Join BirdNote tomorrow, November 30th!
Illustrator David Sibley and actor H. Jon Benjamin will face off in the bird illustration battle of the century during BirdNote's Year-end Celebration and Auction!
Timothy Steele is an American poet who has received numerous awards and honors for his poetry, including a Lavan Younger Poets Award, the Los Angeles PEN Center Award for Poetry, a Guggenheim Fellowship, and the Robert Fitzgerald Award for Excellence in the Study of Prosody. He has taught at Stanford University and the University of California in Santa Barbara and Los Angeles. Since 1987, he has been a professor of English at California State University, Los Angeles.
Steele is known for his love of rhyme, meter, and traditional forms of poetry.
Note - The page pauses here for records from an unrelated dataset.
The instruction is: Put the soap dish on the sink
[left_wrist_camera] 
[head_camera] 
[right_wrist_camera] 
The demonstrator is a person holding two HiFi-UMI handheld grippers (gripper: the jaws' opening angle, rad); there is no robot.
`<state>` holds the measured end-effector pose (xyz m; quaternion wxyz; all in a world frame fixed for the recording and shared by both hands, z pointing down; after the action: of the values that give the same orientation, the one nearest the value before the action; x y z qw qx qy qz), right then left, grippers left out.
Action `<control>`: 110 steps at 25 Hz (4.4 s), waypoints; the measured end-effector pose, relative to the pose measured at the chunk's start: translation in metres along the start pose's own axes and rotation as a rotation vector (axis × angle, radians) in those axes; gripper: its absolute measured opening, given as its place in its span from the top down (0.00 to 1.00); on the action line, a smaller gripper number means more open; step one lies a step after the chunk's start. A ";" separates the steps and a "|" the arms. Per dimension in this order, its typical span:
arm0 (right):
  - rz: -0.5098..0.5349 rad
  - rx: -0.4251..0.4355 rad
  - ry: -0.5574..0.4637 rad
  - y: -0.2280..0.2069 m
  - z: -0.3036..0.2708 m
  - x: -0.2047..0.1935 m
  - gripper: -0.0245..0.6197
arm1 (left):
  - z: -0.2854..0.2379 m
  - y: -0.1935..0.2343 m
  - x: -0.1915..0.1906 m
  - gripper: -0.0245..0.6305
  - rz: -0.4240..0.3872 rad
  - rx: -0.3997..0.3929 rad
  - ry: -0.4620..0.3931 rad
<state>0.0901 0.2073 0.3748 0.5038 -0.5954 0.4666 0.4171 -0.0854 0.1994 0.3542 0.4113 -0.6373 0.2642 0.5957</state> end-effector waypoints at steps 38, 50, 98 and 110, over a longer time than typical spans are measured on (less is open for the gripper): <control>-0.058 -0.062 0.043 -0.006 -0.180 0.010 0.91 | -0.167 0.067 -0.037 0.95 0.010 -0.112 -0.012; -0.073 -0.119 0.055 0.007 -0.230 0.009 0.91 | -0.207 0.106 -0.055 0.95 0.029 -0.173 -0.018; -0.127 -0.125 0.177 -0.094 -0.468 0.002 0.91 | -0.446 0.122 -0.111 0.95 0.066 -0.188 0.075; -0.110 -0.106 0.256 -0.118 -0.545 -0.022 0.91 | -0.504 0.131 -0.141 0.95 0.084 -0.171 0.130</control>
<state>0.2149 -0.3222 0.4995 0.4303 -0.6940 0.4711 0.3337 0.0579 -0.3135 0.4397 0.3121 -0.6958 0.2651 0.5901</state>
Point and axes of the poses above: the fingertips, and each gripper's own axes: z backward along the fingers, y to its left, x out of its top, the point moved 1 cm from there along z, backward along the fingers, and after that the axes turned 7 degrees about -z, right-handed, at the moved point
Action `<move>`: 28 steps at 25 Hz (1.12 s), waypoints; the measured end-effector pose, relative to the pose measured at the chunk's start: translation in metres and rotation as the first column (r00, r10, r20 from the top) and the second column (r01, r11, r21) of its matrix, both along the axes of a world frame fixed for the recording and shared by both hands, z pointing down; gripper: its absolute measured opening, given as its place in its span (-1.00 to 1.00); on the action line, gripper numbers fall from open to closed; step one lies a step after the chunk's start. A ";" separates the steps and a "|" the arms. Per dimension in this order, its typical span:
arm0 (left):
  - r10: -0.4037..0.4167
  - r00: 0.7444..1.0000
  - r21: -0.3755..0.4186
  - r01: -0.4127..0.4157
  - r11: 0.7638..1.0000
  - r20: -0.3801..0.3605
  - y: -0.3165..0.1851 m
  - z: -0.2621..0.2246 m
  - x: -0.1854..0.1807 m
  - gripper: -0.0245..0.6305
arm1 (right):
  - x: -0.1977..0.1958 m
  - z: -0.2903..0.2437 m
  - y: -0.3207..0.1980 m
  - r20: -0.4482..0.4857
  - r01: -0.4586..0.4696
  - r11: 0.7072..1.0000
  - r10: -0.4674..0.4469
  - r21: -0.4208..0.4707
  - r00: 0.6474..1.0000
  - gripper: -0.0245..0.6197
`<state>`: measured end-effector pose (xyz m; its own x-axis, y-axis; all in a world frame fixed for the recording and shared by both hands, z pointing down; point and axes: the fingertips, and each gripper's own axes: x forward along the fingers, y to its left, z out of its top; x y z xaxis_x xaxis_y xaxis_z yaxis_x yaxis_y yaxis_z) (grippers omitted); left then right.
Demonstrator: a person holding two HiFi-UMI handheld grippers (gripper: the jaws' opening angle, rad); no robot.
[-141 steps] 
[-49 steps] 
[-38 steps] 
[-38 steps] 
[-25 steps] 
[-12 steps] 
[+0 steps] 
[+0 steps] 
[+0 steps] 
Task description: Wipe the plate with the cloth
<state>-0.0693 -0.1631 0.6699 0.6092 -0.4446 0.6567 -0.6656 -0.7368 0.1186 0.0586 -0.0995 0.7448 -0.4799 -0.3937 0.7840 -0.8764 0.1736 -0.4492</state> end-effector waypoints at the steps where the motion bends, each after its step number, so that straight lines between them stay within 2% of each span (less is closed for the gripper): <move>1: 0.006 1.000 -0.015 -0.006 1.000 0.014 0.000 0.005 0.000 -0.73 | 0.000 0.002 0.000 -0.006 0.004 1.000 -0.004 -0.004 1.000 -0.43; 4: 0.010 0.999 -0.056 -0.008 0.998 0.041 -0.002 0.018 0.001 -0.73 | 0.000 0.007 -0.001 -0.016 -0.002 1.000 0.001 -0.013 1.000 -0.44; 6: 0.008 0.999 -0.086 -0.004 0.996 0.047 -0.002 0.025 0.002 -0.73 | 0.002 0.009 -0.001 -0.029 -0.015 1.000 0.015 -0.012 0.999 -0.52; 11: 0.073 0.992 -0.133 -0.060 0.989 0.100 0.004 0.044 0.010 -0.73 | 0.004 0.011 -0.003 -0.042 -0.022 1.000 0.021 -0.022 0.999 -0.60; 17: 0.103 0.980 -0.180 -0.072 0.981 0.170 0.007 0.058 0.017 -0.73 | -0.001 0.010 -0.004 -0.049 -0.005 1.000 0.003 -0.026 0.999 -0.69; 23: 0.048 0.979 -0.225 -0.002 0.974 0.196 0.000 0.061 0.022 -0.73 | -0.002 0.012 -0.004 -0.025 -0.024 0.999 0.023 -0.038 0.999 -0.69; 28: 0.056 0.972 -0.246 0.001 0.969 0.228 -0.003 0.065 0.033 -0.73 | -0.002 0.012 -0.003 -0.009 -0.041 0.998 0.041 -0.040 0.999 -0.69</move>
He loves birds, and has had a number of poems inspired by encounters with them.
Read along with the poems below as you hear them in the episode:
Erratically, tirelessly, in song,
He does his imitations all day long.
Appropriating every voice he hears,
Astonishingly shifting vocal gears,
He chirrups, trills, and whistles crazily,
Perched at the twiggy apex of his tree.
When argued with by smaller, lesser birds,
He raucously refutes them with their words;
When not receiving notice, as he should,
From earthbound members of the neighborhood
He drops down on to chimney or garage,
Continuing his hectoring barrage.
One might object to his inﬂated noise,
The pertinacious manner he employs,
Except the sequences which he invents
Are born of urgent pathos, in this sense:
For all his virtuosity of tone,
The singer has no note which is his own.
Her swoops are short and low and don't aspire
To more, it seems, than nature's common strife.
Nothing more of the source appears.